§ **BRIEF**: Exactly the lines below from the line with "Picture size 432" through the line with "Room frame, metres." must make up the answer, both ends included and pictures left out.

***** EXERCISE MATERIALS

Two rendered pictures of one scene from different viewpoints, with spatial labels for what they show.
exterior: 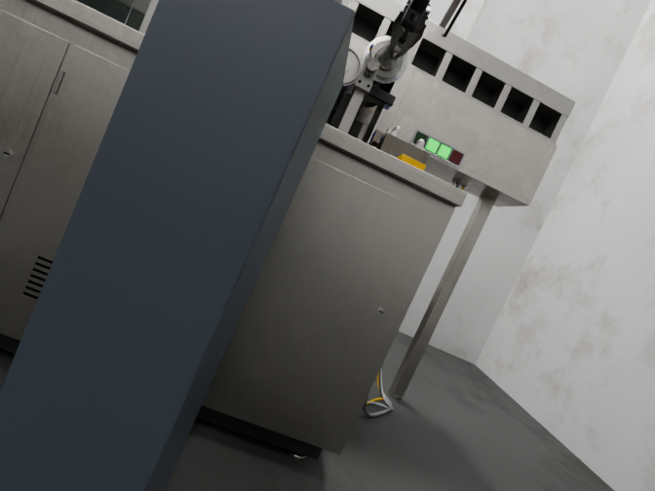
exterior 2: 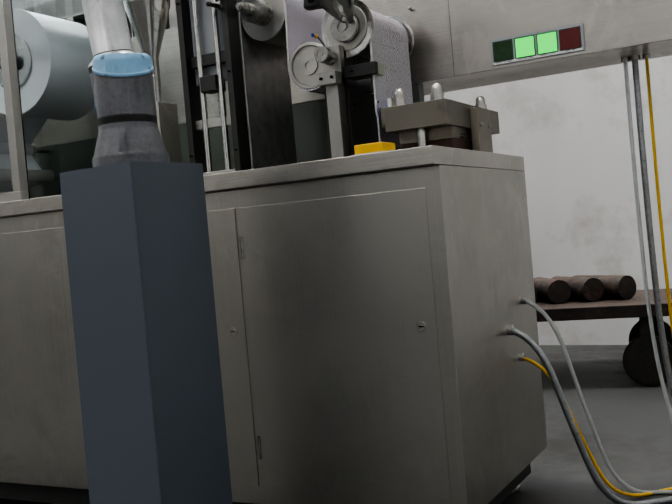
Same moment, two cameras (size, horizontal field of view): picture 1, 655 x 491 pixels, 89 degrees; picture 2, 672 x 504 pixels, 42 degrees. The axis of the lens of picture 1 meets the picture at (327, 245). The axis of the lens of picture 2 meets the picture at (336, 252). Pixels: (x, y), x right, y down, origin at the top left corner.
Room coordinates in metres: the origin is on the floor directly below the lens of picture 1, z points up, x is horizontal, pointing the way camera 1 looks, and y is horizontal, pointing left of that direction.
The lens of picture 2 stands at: (-0.73, -1.17, 0.73)
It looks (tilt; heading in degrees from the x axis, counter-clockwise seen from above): 1 degrees down; 36
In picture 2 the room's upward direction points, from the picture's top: 5 degrees counter-clockwise
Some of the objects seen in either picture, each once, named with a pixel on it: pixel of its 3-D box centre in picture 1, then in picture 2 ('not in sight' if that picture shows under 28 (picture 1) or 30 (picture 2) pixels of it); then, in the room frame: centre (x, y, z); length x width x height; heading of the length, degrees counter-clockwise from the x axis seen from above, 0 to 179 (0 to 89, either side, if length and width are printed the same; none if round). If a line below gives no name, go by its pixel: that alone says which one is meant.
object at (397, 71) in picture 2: (375, 117); (393, 83); (1.26, 0.03, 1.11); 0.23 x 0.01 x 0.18; 7
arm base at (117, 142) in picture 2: not in sight; (129, 143); (0.47, 0.18, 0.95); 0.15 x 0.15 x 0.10
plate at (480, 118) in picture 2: not in sight; (482, 130); (1.34, -0.17, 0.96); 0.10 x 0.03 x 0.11; 7
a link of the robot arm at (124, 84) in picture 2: not in sight; (124, 85); (0.48, 0.19, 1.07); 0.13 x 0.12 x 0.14; 51
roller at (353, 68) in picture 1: (338, 79); (332, 71); (1.24, 0.21, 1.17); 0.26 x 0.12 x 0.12; 7
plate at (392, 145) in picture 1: (388, 161); (445, 121); (1.31, -0.08, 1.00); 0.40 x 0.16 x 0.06; 7
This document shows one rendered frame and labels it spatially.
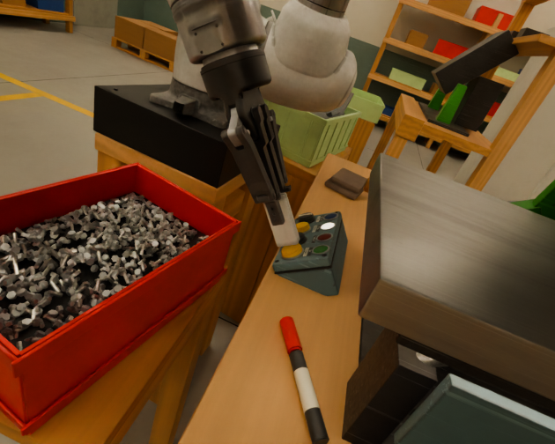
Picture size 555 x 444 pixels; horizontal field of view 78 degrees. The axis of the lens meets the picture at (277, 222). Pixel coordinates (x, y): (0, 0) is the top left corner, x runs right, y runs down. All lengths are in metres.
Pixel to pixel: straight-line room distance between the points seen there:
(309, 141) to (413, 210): 1.00
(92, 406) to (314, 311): 0.26
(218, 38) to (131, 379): 0.38
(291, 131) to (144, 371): 0.92
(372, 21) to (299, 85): 6.65
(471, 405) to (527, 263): 0.10
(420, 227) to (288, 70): 0.64
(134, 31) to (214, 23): 5.90
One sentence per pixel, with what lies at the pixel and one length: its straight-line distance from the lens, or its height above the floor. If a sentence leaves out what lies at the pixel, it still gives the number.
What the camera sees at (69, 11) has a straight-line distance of 6.77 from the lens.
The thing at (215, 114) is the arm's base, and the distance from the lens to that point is 0.81.
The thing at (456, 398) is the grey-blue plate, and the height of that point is 1.03.
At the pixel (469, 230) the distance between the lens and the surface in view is 0.20.
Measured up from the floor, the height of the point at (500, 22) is 2.11.
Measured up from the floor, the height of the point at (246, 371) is 0.90.
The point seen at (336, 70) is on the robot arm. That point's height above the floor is 1.13.
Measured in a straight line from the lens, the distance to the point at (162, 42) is 5.94.
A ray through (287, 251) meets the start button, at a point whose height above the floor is 0.93.
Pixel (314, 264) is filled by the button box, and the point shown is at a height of 0.94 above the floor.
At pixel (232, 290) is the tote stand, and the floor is 0.15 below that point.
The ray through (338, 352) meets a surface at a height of 0.90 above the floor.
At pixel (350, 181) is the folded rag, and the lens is 0.79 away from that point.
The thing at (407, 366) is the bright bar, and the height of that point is 1.01.
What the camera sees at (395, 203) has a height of 1.13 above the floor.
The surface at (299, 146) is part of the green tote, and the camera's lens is 1.19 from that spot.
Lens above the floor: 1.19
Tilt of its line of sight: 30 degrees down
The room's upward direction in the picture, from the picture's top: 20 degrees clockwise
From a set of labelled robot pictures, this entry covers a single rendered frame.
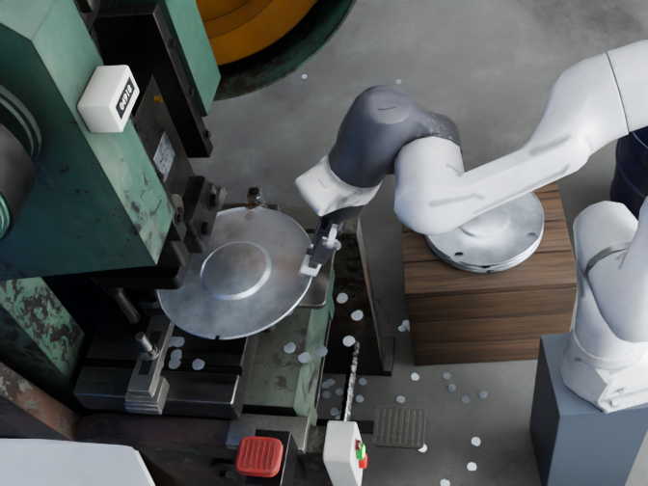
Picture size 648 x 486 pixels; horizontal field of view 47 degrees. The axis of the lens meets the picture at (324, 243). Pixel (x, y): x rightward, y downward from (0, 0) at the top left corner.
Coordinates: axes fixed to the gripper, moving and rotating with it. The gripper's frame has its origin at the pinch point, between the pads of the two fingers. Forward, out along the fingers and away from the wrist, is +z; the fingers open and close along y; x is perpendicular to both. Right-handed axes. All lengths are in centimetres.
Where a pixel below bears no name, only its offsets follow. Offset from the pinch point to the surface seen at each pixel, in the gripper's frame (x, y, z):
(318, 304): -2.6, -6.4, 3.1
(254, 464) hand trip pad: 3.0, -34.2, 7.8
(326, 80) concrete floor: -9, 147, 85
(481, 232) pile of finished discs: -44, 41, 27
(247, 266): 10.3, 1.0, 8.0
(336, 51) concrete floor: -11, 164, 84
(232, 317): 10.8, -9.4, 8.9
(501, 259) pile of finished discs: -49, 33, 26
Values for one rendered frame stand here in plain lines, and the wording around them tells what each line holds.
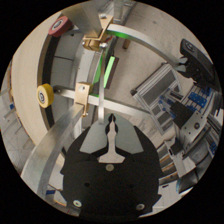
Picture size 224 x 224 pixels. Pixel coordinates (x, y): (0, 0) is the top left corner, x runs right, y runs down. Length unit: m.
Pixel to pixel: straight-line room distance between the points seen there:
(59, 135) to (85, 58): 0.43
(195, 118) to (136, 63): 0.99
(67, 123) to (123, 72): 0.99
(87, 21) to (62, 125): 0.22
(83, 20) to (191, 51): 0.21
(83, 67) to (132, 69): 0.78
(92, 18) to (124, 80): 0.98
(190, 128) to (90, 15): 0.46
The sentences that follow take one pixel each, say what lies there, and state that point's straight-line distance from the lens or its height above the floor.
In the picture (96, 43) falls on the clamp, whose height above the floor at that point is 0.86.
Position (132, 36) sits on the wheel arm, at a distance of 0.23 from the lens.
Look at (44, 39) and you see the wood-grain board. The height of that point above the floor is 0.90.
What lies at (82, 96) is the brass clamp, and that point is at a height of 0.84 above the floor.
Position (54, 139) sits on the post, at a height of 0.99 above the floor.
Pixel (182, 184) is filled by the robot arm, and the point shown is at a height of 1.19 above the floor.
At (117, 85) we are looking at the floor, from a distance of 1.05.
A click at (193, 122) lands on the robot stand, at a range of 0.40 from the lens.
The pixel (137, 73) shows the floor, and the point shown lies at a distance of 1.11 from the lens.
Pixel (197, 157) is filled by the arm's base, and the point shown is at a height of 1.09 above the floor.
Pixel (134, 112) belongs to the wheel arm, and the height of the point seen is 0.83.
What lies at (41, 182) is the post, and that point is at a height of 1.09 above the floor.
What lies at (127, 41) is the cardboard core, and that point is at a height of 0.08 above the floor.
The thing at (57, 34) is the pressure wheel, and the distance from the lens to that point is 0.28.
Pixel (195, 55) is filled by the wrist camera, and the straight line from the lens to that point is 0.21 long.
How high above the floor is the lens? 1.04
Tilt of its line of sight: 61 degrees down
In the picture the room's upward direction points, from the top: 177 degrees counter-clockwise
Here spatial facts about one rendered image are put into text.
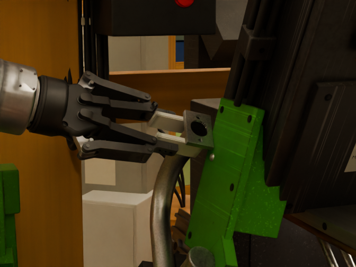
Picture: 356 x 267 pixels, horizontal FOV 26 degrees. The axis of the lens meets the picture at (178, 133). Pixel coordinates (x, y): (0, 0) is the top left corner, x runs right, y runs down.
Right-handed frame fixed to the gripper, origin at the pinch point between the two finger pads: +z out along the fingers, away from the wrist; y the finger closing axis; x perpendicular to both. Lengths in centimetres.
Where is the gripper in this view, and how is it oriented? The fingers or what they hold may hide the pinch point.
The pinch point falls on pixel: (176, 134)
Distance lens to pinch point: 105.8
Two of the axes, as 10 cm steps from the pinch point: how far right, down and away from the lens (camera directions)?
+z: 9.1, 2.0, 3.7
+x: -4.2, 5.5, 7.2
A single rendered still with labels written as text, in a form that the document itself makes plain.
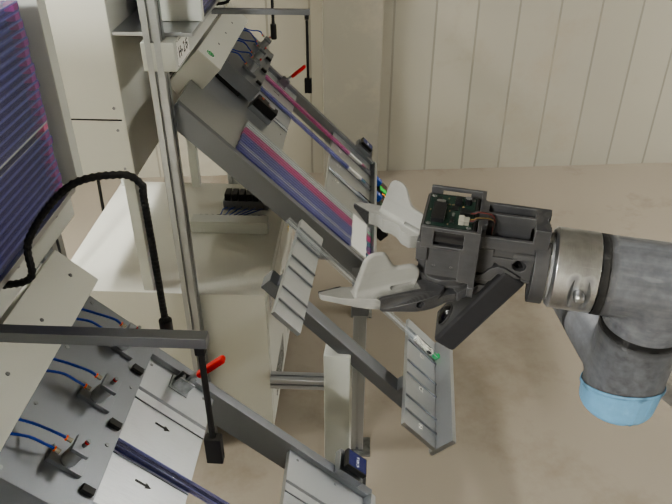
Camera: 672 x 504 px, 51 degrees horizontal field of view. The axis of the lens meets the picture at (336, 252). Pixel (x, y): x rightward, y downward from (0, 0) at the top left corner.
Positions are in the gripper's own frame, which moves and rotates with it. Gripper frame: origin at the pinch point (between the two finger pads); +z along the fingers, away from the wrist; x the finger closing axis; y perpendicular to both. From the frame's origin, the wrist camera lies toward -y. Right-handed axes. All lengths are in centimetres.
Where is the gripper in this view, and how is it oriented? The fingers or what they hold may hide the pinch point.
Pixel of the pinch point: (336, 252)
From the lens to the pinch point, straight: 69.8
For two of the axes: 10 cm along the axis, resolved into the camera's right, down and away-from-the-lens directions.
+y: 0.0, -7.9, -6.2
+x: -2.4, 6.0, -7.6
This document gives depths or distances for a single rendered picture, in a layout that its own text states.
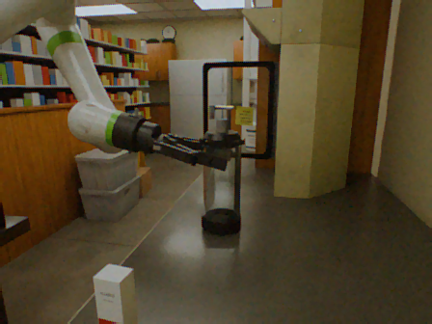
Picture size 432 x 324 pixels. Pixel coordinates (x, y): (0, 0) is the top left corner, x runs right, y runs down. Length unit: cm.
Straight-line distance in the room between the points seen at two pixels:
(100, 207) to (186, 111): 341
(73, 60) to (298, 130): 71
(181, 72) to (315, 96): 526
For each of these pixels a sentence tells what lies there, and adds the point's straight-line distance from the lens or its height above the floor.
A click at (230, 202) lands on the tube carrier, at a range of 73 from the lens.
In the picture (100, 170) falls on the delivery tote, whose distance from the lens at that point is 307.
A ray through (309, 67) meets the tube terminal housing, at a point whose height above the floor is 134.
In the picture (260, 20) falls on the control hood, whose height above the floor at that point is 148.
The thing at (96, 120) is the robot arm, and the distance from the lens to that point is 79.
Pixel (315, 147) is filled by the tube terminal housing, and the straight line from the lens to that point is 100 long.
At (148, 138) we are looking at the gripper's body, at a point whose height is 117.
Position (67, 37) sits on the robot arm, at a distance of 110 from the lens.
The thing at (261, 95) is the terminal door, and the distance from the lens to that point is 128.
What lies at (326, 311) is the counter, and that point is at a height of 94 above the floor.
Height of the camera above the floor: 129
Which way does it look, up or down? 14 degrees down
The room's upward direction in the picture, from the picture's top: straight up
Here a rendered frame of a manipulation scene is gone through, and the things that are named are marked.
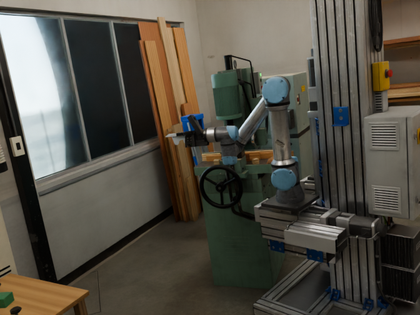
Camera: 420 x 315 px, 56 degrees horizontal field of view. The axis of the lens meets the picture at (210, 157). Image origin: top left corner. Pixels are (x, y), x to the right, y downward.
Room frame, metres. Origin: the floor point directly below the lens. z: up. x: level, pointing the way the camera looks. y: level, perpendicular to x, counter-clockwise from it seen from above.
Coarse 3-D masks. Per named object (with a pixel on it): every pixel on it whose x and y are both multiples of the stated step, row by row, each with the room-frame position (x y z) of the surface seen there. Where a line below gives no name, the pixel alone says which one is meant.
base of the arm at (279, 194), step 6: (294, 186) 1.94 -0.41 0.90; (300, 186) 1.97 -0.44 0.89; (276, 192) 2.01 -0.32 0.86; (282, 192) 1.95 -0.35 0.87; (288, 192) 1.93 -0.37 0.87; (294, 192) 1.93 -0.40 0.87; (300, 192) 1.95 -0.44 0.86; (276, 198) 1.98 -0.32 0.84; (282, 198) 1.94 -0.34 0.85; (288, 198) 1.93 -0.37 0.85; (294, 198) 1.92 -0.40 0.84; (300, 198) 1.93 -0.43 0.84
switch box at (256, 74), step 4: (256, 72) 2.92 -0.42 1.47; (260, 72) 2.98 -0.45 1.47; (256, 76) 2.93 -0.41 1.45; (256, 80) 2.93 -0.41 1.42; (260, 80) 2.96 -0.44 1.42; (252, 84) 2.94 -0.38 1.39; (256, 84) 2.93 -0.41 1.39; (260, 84) 2.94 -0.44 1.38; (252, 88) 2.94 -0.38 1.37; (256, 88) 2.93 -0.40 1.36; (260, 88) 2.93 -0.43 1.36; (256, 92) 2.93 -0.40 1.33; (260, 92) 2.92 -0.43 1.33
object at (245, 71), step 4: (244, 68) 2.86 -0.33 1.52; (248, 68) 2.92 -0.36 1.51; (252, 68) 3.03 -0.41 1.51; (220, 72) 2.93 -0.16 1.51; (244, 72) 2.86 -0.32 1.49; (248, 72) 2.90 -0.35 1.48; (244, 76) 2.87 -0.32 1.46; (248, 76) 2.89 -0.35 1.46; (244, 80) 2.87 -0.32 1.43; (248, 80) 2.88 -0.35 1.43; (244, 84) 2.87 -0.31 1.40; (248, 84) 2.87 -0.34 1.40; (248, 88) 2.86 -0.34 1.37; (248, 92) 2.86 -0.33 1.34; (244, 96) 2.87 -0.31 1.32; (248, 96) 2.86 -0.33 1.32; (248, 108) 2.86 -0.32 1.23; (248, 112) 2.87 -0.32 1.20; (248, 116) 2.87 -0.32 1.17; (248, 144) 2.88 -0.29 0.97; (244, 148) 2.89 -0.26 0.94; (248, 148) 2.88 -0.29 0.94; (252, 148) 2.87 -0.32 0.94; (256, 148) 2.90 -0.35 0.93
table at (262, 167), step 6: (204, 162) 2.77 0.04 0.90; (210, 162) 2.74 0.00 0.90; (246, 162) 2.60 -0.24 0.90; (264, 162) 2.53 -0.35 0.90; (198, 168) 2.66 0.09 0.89; (204, 168) 2.64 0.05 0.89; (246, 168) 2.53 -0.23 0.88; (252, 168) 2.52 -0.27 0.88; (258, 168) 2.50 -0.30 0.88; (264, 168) 2.49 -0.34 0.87; (270, 168) 2.47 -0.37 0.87; (198, 174) 2.66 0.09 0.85; (210, 174) 2.63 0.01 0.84; (216, 174) 2.61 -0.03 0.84; (222, 174) 2.49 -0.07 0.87; (240, 174) 2.45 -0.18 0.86; (246, 174) 2.47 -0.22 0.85
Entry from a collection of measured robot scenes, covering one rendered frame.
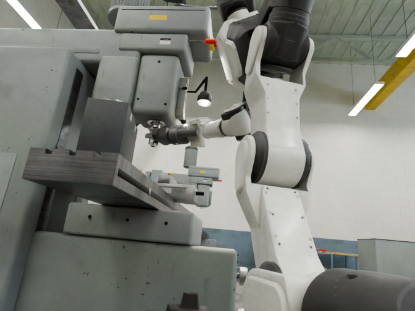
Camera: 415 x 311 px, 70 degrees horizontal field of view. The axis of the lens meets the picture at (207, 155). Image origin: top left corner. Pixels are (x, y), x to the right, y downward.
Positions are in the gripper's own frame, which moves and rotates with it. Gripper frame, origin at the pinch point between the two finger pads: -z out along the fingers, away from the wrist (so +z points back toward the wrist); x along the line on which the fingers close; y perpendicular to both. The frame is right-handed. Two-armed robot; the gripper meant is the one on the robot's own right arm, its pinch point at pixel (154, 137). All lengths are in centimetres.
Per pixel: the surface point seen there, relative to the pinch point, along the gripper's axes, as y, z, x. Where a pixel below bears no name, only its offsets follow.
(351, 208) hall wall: -75, 71, -724
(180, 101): -18.3, 11.1, -2.1
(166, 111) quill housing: -9.2, 9.9, 6.5
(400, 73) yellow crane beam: -349, 187, -577
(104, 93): -15.9, -16.4, 19.3
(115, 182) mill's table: 34, 32, 53
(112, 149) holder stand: 23, 23, 47
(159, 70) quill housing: -29.8, 4.5, 9.1
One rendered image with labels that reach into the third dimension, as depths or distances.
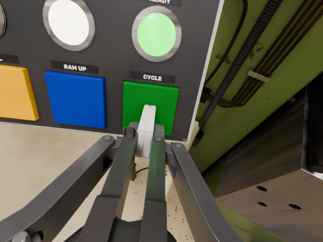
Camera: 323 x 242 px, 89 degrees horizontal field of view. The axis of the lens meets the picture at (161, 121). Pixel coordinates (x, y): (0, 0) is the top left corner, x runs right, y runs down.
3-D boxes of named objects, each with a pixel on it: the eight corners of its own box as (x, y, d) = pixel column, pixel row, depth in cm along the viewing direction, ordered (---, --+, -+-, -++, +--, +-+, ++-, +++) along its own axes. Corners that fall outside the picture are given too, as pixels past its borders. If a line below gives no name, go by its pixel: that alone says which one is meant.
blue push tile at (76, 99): (104, 129, 24) (103, 79, 21) (53, 123, 24) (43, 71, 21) (108, 123, 26) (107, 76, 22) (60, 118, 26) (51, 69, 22)
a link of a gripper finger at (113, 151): (132, 163, 15) (99, 160, 14) (140, 133, 19) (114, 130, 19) (133, 150, 14) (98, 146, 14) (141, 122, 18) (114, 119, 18)
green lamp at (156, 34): (165, 66, 20) (170, 30, 16) (133, 51, 21) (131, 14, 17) (176, 53, 21) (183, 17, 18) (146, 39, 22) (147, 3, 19)
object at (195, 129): (145, 240, 49) (145, 241, 44) (130, 229, 50) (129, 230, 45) (199, 130, 71) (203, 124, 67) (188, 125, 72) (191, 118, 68)
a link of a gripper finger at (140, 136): (142, 158, 16) (135, 157, 16) (148, 124, 23) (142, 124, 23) (144, 133, 15) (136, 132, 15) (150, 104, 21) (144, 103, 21)
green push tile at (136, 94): (171, 136, 25) (180, 88, 21) (122, 130, 25) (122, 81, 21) (170, 130, 27) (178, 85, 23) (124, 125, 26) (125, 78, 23)
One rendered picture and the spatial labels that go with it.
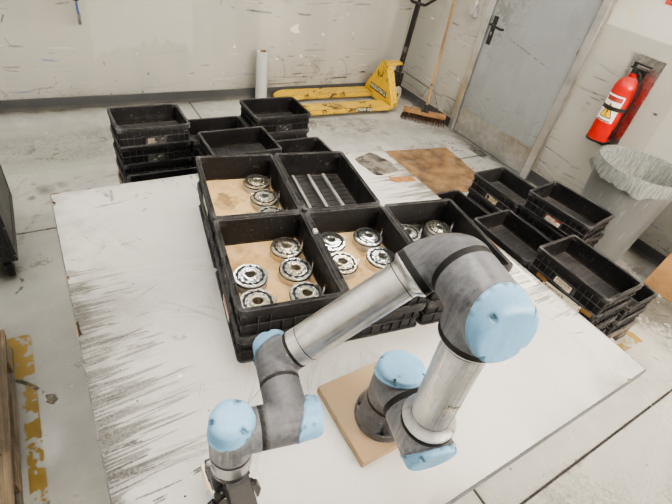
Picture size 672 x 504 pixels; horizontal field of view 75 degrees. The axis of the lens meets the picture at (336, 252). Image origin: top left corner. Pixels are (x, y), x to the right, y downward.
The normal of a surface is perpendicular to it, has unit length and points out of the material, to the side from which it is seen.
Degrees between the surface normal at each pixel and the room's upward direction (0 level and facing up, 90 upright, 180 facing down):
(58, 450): 0
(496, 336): 83
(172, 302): 0
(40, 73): 90
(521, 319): 83
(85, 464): 0
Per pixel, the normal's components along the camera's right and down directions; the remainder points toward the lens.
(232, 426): 0.15, -0.76
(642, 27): -0.85, 0.22
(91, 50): 0.50, 0.62
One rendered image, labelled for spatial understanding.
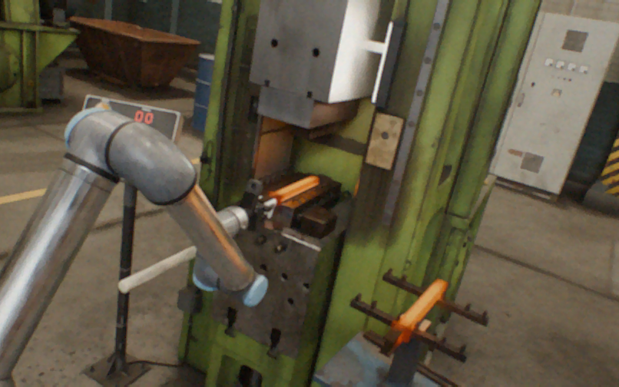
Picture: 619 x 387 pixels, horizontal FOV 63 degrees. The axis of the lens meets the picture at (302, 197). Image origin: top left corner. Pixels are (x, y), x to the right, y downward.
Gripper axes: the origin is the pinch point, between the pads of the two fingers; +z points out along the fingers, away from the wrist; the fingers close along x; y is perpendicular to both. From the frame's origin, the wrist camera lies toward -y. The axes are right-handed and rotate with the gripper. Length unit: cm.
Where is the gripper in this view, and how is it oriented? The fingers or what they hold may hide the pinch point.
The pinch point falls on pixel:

**********

§ **THE COMPLETED TASK**:
Picture size 432 x 324 pixels. Pixel coordinates (x, y): (0, 0) is the top left corner, x runs right, y runs down. Length unit: cm.
Straight-line distance in the room between the points seen at two pixels:
(100, 207) to (186, 111): 341
(73, 60) to (298, 130): 71
(181, 72) to (315, 96): 526
For each of these pixels a sentence tells what lies there, and adds the point's straight-line distance from the lens or its height above the floor.
A click at (230, 202) lands on the tube carrier, at a range of 73 from the lens.
In the picture (100, 170) falls on the delivery tote, whose distance from the lens at that point is 307.
A ray through (309, 67) meets the tube terminal housing, at a point whose height above the floor is 134.
In the picture (260, 20) falls on the control hood, whose height above the floor at that point is 148.
The thing at (96, 120) is the robot arm, and the distance from the lens to that point is 79.
Pixel (315, 147) is filled by the tube terminal housing, and the straight line from the lens to that point is 100 long.
At (148, 138) we are looking at the gripper's body, at a point whose height is 117.
Position (67, 37) sits on the robot arm, at a distance of 110 from the lens.
The thing at (261, 95) is the terminal door, and the distance from the lens to that point is 128.
What lies at (326, 311) is the counter, and that point is at a height of 94 above the floor.
Height of the camera above the floor: 129
Which way does it look, up or down? 14 degrees down
The room's upward direction in the picture, from the picture's top: straight up
Here a rendered frame of a manipulation scene is gone through, and the things that are named are marked.
Camera: 420 x 315 px, 56 degrees horizontal field of view. The axis of the lens meets the picture at (210, 157). Image origin: top left corner. Pixels are (x, y), x to the right, y downward.
Room frame, metres. Origin: the floor point directly below the lens. z: up. x: level, pointing the way the camera looks. y: level, perpendicular to x, counter-clockwise from it seen from above.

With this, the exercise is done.